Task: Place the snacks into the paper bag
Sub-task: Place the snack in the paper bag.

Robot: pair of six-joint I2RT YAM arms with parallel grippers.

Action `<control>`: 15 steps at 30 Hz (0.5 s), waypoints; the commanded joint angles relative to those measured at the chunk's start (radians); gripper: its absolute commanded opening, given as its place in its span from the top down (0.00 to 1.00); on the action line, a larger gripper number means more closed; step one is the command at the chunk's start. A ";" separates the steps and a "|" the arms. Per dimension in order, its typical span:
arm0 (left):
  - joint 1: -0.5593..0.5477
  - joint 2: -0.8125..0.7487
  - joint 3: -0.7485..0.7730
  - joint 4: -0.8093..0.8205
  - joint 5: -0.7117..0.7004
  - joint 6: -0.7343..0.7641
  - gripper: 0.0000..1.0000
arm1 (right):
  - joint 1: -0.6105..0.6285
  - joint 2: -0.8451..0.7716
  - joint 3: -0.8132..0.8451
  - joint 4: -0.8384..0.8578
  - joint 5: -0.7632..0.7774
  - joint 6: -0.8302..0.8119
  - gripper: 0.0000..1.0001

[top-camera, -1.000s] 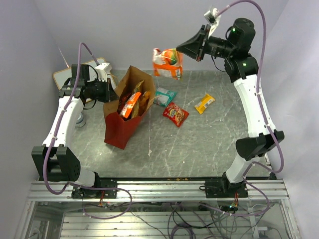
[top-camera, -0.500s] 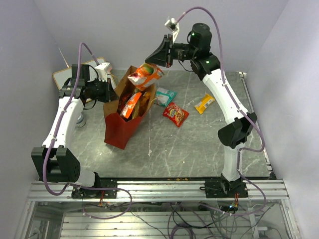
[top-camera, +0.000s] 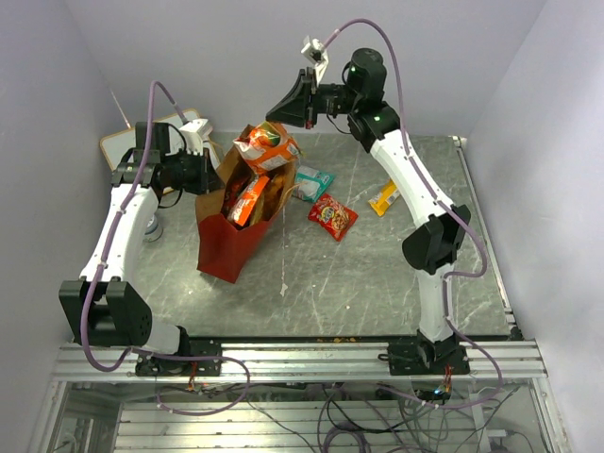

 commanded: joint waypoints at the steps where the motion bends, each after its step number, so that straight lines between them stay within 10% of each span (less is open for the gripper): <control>1: -0.013 -0.046 -0.005 0.043 0.014 -0.003 0.93 | 0.009 0.030 0.015 0.043 -0.034 -0.033 1.00; 15: -0.011 -0.047 0.003 0.041 0.000 -0.007 0.93 | 0.070 0.088 0.014 -0.191 -0.060 -0.305 1.00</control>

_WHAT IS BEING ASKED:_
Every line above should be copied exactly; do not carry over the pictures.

_REPLY:_
Task: Place the snacks into the paper bag
Sub-task: Place the snack in the paper bag.

Robot: pair of six-joint I2RT YAM arms with parallel grippers.

Action `<control>`: 15 steps at 30 Hz (0.5 s), waypoints; the commanded joint angles relative to those measured at the chunk's start (radians); gripper: its absolute commanded opening, given as its place in its span from the top down (0.00 to 1.00); on the action line, a larger gripper number means more closed; step one is the command at the chunk's start. A ";" separates the steps and a "|" the arms. Per dimension in order, its typical span:
arm0 (left):
  - joint 1: -0.5593..0.5477
  - joint 2: -0.8125..0.7487
  - joint 3: -0.7485..0.7730
  - joint 4: -0.8093..0.8205
  - joint 5: -0.7117..0.7004
  - joint 6: -0.7343..0.7641
  - gripper: 0.0000..1.0000
arm1 (right):
  - joint 1: -0.6105..0.6285
  - joint 2: -0.8451..0.7716
  - joint 3: -0.8132..0.8451
  - joint 4: -0.8384..0.8578
  - joint 5: -0.7632..0.7774
  - joint 6: -0.8302..0.8119
  - gripper: 0.0000..1.0001

[top-camera, -1.000s] 
[top-camera, -0.500s] 
[top-camera, +0.000s] 

 commanded: joint waypoints at the steps where the motion bends, each after its step number, so that straight lines between them stay within 10% of each span (less is open for the gripper): <control>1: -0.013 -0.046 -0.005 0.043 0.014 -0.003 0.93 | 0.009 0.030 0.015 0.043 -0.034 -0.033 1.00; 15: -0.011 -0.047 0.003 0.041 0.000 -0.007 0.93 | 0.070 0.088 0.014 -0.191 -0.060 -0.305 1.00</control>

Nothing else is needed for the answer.